## Stored dataset items
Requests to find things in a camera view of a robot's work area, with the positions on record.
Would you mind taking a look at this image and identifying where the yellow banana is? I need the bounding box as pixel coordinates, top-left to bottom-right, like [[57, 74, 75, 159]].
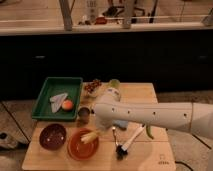
[[81, 131, 99, 144]]

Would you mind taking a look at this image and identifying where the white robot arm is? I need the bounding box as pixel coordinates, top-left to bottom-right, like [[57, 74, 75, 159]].
[[93, 88, 213, 139]]

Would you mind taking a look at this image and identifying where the red bowl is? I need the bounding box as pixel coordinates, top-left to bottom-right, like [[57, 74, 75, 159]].
[[67, 128, 99, 161]]

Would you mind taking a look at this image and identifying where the dark purple bowl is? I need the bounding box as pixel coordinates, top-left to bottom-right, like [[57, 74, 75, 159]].
[[39, 124, 66, 150]]

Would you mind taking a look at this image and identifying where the metal spoon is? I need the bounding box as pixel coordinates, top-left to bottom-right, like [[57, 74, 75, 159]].
[[112, 126, 119, 147]]

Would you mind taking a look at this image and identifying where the blue sponge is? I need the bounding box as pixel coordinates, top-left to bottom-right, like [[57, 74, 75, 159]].
[[113, 120, 128, 130]]

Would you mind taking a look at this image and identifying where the small metal cup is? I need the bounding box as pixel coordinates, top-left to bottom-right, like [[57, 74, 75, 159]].
[[78, 107, 90, 124]]

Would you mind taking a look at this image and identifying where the bunch of red grapes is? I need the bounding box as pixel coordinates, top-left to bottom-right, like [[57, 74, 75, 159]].
[[84, 79, 102, 93]]

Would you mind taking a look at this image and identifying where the orange peach fruit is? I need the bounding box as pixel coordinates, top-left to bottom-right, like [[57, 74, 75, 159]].
[[62, 100, 74, 111]]

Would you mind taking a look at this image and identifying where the green cup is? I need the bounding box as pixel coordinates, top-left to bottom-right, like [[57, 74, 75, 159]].
[[108, 79, 120, 89]]

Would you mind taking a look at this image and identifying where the green chili pepper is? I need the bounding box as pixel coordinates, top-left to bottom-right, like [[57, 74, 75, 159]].
[[146, 126, 154, 139]]

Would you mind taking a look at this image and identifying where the green plastic tray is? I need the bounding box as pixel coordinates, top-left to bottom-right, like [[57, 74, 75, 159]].
[[32, 77, 83, 121]]

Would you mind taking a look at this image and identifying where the grey folded cloth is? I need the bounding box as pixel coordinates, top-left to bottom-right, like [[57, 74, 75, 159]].
[[49, 93, 68, 113]]

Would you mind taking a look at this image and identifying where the white handled black brush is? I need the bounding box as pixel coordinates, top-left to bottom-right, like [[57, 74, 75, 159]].
[[116, 125, 145, 160]]

## Brief
Print each line, exactly as written, from the one that contains "where the small" to the end of the data above, with both end lines included and nothing else.

## The completed task
Would you mind taking a look at this image and identifying where the small metal cup is? I need the bounding box as pixel coordinates, top-left to bottom-right, like [[57, 74, 75, 159]].
[[78, 107, 90, 124]]

Would you mind taking a look at this image and identifying where the bunch of red grapes is? I need the bounding box as pixel coordinates, top-left to bottom-right, like [[57, 74, 75, 159]].
[[84, 79, 102, 93]]

Would you mind taking a look at this image and identifying where the orange peach fruit is? I need the bounding box as pixel coordinates, top-left to bottom-right, like [[57, 74, 75, 159]].
[[62, 100, 74, 111]]

Would you mind taking a look at this image and identifying where the green cup is? I need the bounding box as pixel coordinates, top-left to bottom-right, like [[57, 74, 75, 159]].
[[108, 79, 120, 89]]

Would you mind taking a look at this image and identifying where the green chili pepper is? I need the bounding box as pixel coordinates, top-left to bottom-right, like [[57, 74, 75, 159]].
[[146, 126, 154, 139]]

Would you mind taking a look at this image and identifying where the green plastic tray is? I need the bounding box as pixel coordinates, top-left to bottom-right, like [[57, 74, 75, 159]].
[[32, 77, 83, 121]]

Would you mind taking a look at this image and identifying where the grey folded cloth is? I need the bounding box as pixel coordinates, top-left to bottom-right, like [[57, 74, 75, 159]].
[[49, 93, 68, 113]]

Would you mind taking a look at this image and identifying where the white handled black brush is? I need the bounding box as pixel coordinates, top-left to bottom-right, like [[57, 74, 75, 159]].
[[116, 125, 145, 160]]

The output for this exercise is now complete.